Examples listed include having drug supply secured and ready (and placebo supply where relevant) and having required third-party agreements in place (such as manufacturing, distribution, site contracts, laboratories, device vendors, or data coordinating arrangements).

Does the program expect manufacturing and supply chain readiness?

Yes. The announcement highlights having drug supply (and placebo supply where relevant) secured and ready, along with necessary third-party agreements related to manufacturing and distribution, where applicable.

What if a team is not ready to launch a Phase I trial shortly after award?

If more time or support is still needed for activities like completing the preclinical package, IND/IDE-enabling work, manufacturing scale-up, or final protocol refinement, the announcement points applicants toward a companion funding opportunity that uses an R61/R33 phased approach (preparatory work followed by the clinical trial phase).

What is the difference between this R33 opportunity and the companion R61/R33 approach (as described here)?

This R33 opportunity emphasizes being ready to start the clinical trial quickly after award. The companion R61/R33 approach is described as supporting preparatory work first and then transitioning to the clinical trial phase.

Who is eligible to apply?

Eligibility is broad and includes many U.S.-based organizations, such as state/county/city/township governments; special district governments; independent school districts; public and state-controlled institutions of higher education; private institutions of higher education; nonprofits with and without 501(c)(3) status (other than institutions of higher education); for-profit organizations (other than small businesses) and small businesses; public housing authorities/Indian housing authorities; and federally recognized Native American tribal governments and certain tribal organizations.

Are community-based and faith-based organizations eligible?

Yes. The announcement highlights faith-based or community-based organizations among the eligible applicant categories.

Are minority-serving institutions specifically mentioned as eligible?

Yes. The announcement highlights eligibility for categories including HBCUs, TCCUs, Hispanic-serving institutions, AANAPISI institutions, and Alaska Native and Native Hawaiian Serving Institutions.

Can for-profit organizations apply?

Yes. For-profit organizations (other than small businesses) and small businesses are included among eligible applicants.

Can non-U.S. (foreign) organizations apply as the primary applicant?

No. Non-domestic (non-U.S.) entities are not eligible to apply as applicant organizations.

Can a U.S. applicant include foreign collaborators or activities?

Yes. The announcement states that non-domestic components of U.S. organizations may participate and that foreign components are allowed as defined under the NIH Grants Policy Statement. This means a U.S. applicant can include certain foreign activities or collaborators when justified and structured in accordance with NIH policy, but a foreign organization cannot be the primary applicant.

What is the award ceiling for this opportunity?

The listed award ceiling is $1,515,000.

What does the award ceiling suggest about the size and scope of supported trials?
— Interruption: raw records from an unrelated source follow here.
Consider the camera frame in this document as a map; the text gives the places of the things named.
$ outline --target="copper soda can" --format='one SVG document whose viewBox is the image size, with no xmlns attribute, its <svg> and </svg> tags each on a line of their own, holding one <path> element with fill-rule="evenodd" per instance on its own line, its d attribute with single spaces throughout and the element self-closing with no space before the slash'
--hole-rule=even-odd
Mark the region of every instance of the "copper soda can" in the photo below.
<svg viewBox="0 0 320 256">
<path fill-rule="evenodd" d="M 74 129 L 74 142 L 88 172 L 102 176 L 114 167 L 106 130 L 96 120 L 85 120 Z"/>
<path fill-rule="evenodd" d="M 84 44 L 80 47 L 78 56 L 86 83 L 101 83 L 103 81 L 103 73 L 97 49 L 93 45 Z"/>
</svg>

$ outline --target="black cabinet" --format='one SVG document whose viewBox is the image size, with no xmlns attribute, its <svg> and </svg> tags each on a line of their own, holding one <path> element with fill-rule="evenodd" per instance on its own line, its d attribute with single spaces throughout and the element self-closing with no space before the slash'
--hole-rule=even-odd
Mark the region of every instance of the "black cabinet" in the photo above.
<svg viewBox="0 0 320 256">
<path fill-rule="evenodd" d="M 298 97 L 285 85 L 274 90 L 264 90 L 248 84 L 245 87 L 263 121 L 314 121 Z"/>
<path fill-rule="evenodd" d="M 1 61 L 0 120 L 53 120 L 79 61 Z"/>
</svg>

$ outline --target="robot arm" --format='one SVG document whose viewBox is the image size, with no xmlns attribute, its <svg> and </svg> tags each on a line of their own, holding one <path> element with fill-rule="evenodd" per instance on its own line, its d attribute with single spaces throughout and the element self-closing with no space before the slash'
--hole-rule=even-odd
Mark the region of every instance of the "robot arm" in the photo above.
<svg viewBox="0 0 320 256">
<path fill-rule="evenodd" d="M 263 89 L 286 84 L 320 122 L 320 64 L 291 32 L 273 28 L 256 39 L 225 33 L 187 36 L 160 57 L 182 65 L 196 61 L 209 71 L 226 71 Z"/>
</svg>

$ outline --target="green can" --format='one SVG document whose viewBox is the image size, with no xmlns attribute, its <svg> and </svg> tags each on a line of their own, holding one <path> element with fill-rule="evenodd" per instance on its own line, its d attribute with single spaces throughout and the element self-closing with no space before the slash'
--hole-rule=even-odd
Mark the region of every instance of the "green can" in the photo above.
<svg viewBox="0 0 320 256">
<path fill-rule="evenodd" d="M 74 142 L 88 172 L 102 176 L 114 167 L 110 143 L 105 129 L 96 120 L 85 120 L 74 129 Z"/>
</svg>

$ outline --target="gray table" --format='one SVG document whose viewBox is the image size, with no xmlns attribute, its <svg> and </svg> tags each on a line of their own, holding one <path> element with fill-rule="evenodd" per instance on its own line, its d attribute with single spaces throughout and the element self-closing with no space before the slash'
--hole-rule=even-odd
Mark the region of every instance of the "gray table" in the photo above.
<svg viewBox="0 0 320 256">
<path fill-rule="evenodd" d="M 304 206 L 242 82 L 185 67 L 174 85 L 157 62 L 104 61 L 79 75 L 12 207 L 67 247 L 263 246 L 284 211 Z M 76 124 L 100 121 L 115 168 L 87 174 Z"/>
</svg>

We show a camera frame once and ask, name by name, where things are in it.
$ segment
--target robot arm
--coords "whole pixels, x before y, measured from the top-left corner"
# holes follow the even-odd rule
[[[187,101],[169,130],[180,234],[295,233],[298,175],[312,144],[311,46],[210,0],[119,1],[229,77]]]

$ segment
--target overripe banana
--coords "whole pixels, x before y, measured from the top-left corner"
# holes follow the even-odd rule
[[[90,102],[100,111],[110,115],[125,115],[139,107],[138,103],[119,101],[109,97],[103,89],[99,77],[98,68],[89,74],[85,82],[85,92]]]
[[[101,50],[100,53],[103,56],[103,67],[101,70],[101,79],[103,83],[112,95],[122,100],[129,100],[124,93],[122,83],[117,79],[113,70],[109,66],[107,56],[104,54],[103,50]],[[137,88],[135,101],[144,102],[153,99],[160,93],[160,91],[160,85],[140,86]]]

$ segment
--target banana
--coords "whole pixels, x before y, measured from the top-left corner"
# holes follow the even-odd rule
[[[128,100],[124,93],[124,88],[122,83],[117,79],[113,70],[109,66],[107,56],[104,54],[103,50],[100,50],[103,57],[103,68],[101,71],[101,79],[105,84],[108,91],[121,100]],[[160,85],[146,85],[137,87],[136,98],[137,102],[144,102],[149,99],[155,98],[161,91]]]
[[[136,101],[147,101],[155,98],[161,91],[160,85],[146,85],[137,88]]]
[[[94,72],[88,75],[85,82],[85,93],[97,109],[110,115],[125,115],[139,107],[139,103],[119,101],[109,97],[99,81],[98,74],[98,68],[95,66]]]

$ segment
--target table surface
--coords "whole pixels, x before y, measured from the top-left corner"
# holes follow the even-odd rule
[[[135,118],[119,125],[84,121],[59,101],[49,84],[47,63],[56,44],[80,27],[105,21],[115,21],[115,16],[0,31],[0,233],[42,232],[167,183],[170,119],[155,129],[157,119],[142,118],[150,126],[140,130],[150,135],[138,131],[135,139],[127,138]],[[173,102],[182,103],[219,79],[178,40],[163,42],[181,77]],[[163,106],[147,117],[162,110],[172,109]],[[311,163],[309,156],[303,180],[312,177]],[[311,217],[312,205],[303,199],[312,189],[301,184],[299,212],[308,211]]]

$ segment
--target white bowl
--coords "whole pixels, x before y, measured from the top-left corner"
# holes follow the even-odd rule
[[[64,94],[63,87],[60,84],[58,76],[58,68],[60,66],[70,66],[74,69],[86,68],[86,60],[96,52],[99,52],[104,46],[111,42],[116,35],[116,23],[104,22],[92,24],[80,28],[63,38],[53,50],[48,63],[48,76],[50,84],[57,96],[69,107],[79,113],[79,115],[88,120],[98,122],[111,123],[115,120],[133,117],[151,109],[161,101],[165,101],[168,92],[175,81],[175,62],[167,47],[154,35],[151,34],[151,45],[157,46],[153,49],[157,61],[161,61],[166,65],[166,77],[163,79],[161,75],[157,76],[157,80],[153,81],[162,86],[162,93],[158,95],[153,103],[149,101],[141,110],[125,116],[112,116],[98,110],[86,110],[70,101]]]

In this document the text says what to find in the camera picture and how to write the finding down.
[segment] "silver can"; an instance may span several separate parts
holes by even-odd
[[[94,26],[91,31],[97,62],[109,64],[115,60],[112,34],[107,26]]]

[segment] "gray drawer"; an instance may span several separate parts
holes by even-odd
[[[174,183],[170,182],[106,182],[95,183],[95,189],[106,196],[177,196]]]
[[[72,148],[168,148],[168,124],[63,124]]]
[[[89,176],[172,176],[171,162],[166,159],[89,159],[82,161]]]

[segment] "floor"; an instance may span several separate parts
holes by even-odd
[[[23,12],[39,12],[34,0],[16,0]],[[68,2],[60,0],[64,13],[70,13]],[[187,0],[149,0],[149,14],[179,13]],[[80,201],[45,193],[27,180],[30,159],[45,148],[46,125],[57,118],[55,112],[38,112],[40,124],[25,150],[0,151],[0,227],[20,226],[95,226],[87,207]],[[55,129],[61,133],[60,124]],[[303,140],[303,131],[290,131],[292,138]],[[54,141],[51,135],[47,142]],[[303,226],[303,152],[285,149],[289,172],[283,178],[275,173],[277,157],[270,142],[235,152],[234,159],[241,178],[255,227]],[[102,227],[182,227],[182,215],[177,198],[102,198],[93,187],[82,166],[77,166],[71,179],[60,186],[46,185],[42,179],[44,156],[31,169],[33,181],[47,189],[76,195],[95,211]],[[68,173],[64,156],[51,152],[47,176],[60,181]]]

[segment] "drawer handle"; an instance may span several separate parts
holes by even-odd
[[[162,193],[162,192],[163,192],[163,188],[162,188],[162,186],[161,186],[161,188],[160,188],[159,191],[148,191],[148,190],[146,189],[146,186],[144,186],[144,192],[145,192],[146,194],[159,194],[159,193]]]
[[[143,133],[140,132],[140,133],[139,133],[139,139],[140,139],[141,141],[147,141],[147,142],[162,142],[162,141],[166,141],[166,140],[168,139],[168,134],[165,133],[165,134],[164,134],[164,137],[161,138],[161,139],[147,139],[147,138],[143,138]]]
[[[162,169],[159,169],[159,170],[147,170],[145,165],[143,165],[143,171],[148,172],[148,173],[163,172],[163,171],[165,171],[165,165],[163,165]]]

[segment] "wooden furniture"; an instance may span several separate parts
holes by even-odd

It signals that projects are expected to be early phase and tightly scoped around Phase I objectives (such as initial safety, tolerability, feasibility, and early performance signals for diagnostics) rather than large efficacy trials.

What are the key goals or endpoints typically aligned with this program (as described)?

The description emphasizes Phase I objectives including safety, tolerability, feasibility, and (for diagnostics) early performance signals.

When is the application deadline?

The application window runs through an original closing date of January 7, 2027.

What are the CFDA numbers associated with this opportunity?

The opportunity references CFDA numbers 93.233, 93.837, 93.838, and 93.839.

What is this program best suited for?

It is best suited for teams that already have a well-developed clinical protocol, a credible operational plan, and near-complete regulatory and supply chain readiness, and who are prepared to move quickly from award to first participant enrollment.